Replacing Google Authenticator with oathtool and gpg

I've thought it would be cool to have Two Factor Authentication operating on the command line, perhaps in some isolated container, rather than having it in a phone which can easily be lost or broken.

We will also combine it with gpg encryption, so that we have an additional layer of security.

How TFA works
It's important to understand that TFA is a general term for all systems that require multiple authentication factors.

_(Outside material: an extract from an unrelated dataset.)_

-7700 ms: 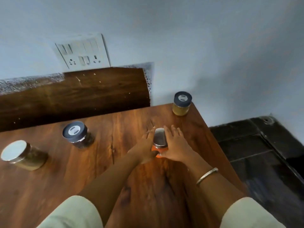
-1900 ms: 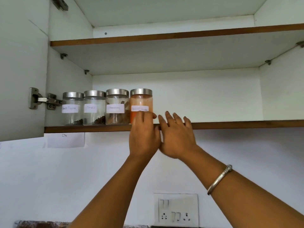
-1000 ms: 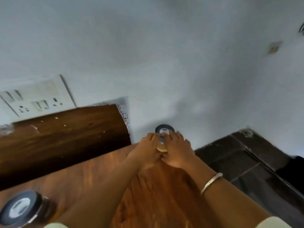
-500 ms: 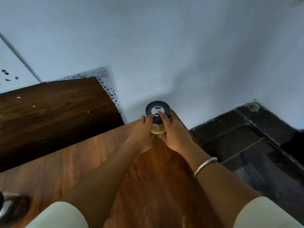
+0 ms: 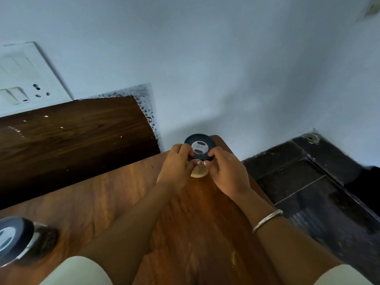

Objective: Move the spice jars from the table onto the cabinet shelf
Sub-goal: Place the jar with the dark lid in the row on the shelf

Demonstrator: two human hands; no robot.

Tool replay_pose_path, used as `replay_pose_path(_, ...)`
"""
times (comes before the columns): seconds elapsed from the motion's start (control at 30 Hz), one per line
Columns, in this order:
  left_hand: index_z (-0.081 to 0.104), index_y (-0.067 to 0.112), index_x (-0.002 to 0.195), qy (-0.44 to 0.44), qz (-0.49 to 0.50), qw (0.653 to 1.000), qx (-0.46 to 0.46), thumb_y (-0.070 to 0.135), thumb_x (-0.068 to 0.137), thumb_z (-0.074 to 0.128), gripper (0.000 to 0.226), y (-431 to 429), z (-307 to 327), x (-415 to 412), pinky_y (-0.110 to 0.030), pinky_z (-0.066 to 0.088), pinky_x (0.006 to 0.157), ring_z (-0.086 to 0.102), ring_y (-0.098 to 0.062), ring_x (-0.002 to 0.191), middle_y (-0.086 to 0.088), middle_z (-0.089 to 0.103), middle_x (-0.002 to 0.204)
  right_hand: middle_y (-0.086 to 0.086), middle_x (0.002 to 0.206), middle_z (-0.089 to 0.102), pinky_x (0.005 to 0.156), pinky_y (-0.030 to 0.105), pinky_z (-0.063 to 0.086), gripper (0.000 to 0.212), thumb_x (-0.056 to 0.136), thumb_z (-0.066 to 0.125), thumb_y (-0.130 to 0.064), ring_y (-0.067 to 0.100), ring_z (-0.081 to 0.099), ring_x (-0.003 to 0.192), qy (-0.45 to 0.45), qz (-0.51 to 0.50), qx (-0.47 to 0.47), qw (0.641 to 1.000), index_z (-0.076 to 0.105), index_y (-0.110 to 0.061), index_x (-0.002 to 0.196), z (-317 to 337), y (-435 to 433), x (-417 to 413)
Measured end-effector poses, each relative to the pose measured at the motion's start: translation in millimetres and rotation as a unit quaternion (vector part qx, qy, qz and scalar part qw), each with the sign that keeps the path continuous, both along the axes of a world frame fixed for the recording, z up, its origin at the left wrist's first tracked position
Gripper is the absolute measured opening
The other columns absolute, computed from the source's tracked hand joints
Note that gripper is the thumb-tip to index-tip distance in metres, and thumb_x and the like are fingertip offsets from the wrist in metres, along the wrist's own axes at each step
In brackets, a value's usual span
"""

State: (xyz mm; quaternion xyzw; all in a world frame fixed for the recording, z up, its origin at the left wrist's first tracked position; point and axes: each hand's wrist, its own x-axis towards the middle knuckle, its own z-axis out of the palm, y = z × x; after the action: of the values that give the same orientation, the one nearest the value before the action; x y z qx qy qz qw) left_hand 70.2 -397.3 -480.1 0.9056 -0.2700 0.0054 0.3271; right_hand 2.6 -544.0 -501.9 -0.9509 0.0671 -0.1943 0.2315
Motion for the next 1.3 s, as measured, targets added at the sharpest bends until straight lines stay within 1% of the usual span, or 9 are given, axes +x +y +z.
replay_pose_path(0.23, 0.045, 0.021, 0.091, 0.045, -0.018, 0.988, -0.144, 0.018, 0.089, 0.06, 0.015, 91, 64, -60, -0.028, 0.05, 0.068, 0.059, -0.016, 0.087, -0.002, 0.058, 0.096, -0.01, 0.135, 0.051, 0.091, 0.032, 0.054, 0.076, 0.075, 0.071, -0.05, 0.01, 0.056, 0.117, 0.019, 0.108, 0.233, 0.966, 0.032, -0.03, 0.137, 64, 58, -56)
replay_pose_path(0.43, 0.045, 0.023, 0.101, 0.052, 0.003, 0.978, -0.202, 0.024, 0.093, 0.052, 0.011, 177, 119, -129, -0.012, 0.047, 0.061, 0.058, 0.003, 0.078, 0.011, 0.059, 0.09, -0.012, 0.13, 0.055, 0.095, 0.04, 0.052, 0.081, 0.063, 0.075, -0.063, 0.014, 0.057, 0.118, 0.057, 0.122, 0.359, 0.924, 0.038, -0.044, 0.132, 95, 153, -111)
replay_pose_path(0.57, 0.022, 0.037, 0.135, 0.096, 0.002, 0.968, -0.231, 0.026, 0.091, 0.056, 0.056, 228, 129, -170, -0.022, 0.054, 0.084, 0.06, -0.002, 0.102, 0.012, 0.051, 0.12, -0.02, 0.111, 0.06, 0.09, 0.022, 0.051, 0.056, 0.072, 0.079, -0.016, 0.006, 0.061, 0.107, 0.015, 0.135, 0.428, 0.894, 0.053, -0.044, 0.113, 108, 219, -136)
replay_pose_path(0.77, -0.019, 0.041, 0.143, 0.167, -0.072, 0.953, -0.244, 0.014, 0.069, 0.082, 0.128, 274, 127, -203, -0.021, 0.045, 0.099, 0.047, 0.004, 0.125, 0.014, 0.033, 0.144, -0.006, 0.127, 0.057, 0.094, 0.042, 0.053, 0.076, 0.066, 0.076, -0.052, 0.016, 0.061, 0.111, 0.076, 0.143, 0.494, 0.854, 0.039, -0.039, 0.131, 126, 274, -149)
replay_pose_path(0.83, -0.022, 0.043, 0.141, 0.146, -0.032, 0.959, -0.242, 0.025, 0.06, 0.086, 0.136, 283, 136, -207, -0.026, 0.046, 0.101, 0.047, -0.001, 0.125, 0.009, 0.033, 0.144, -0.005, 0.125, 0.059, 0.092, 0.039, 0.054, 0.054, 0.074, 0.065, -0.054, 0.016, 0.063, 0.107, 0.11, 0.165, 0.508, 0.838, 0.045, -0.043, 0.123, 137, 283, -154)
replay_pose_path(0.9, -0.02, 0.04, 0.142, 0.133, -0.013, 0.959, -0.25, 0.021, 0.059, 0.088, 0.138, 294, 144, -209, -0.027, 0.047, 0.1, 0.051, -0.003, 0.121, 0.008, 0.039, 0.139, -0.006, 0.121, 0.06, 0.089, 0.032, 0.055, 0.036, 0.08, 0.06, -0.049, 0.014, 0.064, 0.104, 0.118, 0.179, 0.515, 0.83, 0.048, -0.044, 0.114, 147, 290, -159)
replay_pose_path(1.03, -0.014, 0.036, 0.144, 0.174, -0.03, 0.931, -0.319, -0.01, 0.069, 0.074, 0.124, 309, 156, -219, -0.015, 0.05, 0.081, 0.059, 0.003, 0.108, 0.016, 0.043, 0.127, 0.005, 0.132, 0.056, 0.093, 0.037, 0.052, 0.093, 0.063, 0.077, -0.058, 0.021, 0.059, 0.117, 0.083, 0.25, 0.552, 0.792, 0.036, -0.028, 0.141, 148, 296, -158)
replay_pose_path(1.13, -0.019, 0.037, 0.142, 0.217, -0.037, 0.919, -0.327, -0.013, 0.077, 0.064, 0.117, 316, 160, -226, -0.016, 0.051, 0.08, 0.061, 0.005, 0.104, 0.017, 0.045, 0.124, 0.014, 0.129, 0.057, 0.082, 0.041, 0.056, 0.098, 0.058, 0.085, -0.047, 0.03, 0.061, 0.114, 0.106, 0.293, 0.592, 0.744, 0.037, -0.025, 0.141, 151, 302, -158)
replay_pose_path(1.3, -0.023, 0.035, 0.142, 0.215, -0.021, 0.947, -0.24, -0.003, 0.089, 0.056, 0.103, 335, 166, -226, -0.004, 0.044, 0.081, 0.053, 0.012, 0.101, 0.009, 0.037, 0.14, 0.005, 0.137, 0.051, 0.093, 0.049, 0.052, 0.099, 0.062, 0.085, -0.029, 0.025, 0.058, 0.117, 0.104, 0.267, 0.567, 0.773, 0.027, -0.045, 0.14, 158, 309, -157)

However, the vast majority of sites offering TFA for end users are based on the same technology, known as TOTP.

TOTP stands for Time-based One-time-password. The site generates a random password/secret and sends it to the authenticator device, typically through a QR code.

To put the algorithm in over-simple terms, each time you generate a code, you are simply inserting an epoch into the original secret.(Unix epoch is defined as the number of seconds since Jan 01 1970)

Because the site you're authenticating with knows when you received the secret, they will know what the expected value of the auth code should be at the current time.

If your value and the sites value agree, then you're authenticated on the basis that there's proof you posess the original secret.

Remember those QR codes are sensitive but useful

If you've got a sufficiently secure place, e.g. a locked filing cabinet, it may be a good idea to keep the QR code you're meant to scan with your phone. Anyone with access to the key can generate valid totp codes. So you can use it as backup if your phone dies, or even have them on multiple devices.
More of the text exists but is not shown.